Voor de drie rassen wordt een toename in opbrengst waargenomen met toename in bemestingsdosis (Figuur 5). De meeropbrengst bij een bemestingsdosis hoger dan de laagste bemestingstrap, nl. 90 kg/ha, is gering. Het gefractioneerd toepassen van de stikstofgift resulteert voor geen van de drie rassen in een hogere opbrengst. De opbrengst voor rassen Zeno en Vikinga ligt tussen 3,25 en 3,75 ton/ha. Voor Bastille wordt een lagere opbrengst van 2,5 ton/ha opgetekend. Ondanks de slechte opkomst wordt voor rassen Zeno en Vikinga een betere opbrengst dan in 2020 (extreem droog) en 2021 (extreem nat) behaald.

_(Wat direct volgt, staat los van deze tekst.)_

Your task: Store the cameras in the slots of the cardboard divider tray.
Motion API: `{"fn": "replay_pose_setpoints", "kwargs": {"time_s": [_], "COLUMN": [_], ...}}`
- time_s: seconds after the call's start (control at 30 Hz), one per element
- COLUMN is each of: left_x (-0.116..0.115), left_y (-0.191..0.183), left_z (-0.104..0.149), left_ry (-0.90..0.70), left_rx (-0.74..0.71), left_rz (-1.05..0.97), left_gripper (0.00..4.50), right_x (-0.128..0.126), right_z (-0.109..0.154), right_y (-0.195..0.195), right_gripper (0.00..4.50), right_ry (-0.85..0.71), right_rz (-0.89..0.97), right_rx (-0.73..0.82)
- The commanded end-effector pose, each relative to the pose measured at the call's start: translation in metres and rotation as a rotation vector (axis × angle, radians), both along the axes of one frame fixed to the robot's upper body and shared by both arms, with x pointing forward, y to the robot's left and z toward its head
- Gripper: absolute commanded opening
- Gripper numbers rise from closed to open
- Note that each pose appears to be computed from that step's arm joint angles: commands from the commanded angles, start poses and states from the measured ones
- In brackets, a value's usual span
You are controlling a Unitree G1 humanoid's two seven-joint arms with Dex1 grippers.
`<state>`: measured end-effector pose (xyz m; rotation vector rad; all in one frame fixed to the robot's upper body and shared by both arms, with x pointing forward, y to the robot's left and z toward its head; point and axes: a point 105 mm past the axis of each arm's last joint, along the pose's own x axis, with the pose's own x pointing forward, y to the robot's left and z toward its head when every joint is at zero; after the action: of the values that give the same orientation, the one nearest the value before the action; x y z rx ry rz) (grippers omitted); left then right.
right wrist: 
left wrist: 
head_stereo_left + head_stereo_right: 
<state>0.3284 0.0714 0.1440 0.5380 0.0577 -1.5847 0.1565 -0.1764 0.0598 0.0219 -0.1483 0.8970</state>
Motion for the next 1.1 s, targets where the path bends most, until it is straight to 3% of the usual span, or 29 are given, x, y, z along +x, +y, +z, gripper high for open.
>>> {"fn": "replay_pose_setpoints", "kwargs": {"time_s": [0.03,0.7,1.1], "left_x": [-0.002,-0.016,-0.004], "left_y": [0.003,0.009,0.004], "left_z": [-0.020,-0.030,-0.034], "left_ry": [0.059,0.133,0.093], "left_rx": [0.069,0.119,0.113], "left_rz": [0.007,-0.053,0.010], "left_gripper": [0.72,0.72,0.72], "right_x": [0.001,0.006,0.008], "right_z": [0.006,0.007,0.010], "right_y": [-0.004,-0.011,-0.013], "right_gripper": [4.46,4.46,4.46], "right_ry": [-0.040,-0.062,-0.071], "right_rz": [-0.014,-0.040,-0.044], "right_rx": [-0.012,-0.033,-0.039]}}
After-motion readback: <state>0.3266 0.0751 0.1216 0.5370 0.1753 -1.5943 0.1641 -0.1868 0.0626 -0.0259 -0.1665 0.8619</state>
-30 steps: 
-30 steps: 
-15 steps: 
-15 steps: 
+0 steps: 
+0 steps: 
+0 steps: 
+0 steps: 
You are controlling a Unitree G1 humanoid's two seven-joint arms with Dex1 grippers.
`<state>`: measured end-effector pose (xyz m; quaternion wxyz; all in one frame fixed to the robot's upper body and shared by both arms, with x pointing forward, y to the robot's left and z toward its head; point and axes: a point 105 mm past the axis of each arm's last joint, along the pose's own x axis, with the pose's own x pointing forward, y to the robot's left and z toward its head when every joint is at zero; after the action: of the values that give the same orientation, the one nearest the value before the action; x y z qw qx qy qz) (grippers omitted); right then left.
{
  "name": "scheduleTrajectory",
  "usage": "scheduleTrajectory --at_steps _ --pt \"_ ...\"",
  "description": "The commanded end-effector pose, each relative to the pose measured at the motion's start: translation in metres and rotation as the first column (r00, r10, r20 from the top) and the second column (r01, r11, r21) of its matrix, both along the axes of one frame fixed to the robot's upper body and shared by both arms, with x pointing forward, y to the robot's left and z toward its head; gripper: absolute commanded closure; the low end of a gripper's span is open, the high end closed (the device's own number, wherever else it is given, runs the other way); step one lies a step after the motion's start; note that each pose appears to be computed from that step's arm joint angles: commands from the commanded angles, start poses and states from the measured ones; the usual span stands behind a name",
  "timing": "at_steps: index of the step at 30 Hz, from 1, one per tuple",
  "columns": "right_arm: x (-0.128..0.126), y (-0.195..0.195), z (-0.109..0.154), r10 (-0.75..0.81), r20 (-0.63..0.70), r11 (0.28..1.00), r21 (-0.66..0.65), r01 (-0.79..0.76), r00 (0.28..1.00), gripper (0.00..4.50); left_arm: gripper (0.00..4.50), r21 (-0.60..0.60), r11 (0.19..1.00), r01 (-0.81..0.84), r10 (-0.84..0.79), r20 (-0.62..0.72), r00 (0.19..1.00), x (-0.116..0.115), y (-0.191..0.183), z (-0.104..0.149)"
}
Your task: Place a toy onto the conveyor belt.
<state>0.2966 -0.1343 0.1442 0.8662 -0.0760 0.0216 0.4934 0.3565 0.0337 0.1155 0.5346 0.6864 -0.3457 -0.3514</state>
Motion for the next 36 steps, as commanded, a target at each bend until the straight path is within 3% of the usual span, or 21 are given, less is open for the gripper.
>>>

Figuur 6 geeft de relatie eiwitgehalte-bemestingsniveau weer. Voor de drie rassen wordt een (niet- significante) toename in eiwitgehalte waargenomen bij een hogere bemestingstrap. Bij Vikinga schommelt het eiwitgehalte rond 15%. Bastille en Zeno volgen met een lager eiwitgehalte van respectievelijk 14 en 13%. Het gefractioneerd toepassen van de stikstofgift resulteert voor geen van de drie rassen in een hoger eiwitgehalte.
Besluit
Voor een optimale bemesting van quinoa is een hoeveelheid van 130 tot 150 kg N per hectare voldoende. Op die manier wordt niet enkel de netto-opbrengst maar ook het eiwitgehalte gemaximaliseerd. Hou rekening met de kenmerken van het perceel en de al aanwezige werkzame stikstof in de bodem. Fractioneren biedt geen meerwaarde. In Vlaanderen geldt een maximale N-bemestingsnorm van 130 tot 145 werkzame N per hectare op respectievelijk zand- en niet-zandgrond, voor quinoa met een nateelt en uiterlijk geoogst op 31 augustus. De maximale N-bemestingsnorm staat de optimale teelt van quinoa dus niet in de weg.